FX Traders Should Brace For A Volatile Q2

The first quarter of 2020 was the worst first quarter in the 135-year history of the Dow and modern-day humanity is finally over. COVID-19 reared its ugly head in the last 3 months, hitting China first and then Europe and now the US. Stocks and commodities took the brunt of the selling with the Dow Jones Industrial Average losing more than 20% of its value and oil falling 60%. European stocks were hit hard as well, dropping more than 25% and in Asia, the Nikkei fell 20%. In a nutshell, it was a terrible month for stocks and a volatile month for currencies. Money flowed into the US dollar for safety but as the virus spread in America, the greenback gave up its gains as investors worried about the outlook for the US economy and questioned the Trump Administration’s efforts to help businesses and consumers survive. Today’s sharp decline in consumer confidence reflects the country’s deep-seeded pessimism. The consumer confidence index dropped from 130.7 to 120 in March.
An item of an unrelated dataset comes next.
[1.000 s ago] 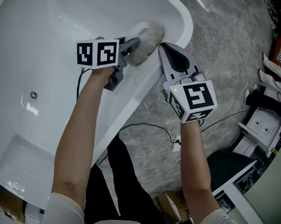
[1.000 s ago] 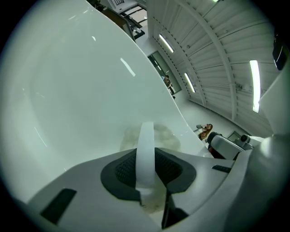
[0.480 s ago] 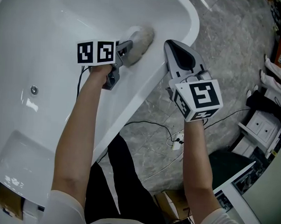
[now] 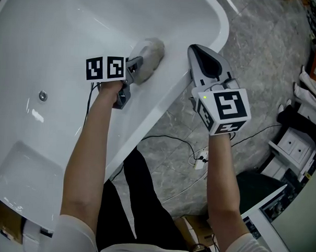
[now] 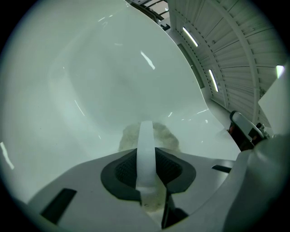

In our world of major currencies, the Australian and New Zealand dollars lost the most this quarter, falling 13% and 11% respectively. The Canadian dollar also lost over 8% while losses in the euro were more modest at approximately 2%. Looking ahead, the second quarter won’t be a pretty one. Most world leaders have warned that business activity may not get back to normal until June. Schools in many countries will be closed for the rest of the term, leaving workers stranded to find childcare. We could be lucky and in a few weeks, the stay at home measures will prove fruitful and curve in the US will peak. At the same time, 5 to 15-minute COVID-19 tests will become readily available, helping to control the outbreak. However even if that becomes true, March releases come out in April which means that we’ll see the brunt of data weakness in April and May, starting with this week’s jobless claims and non-farm payrolls reports. The tug of war between weak data, Q1 earnings and COVID-19 headlines (positive or negative) should make for a volatile second quarter for FX traders.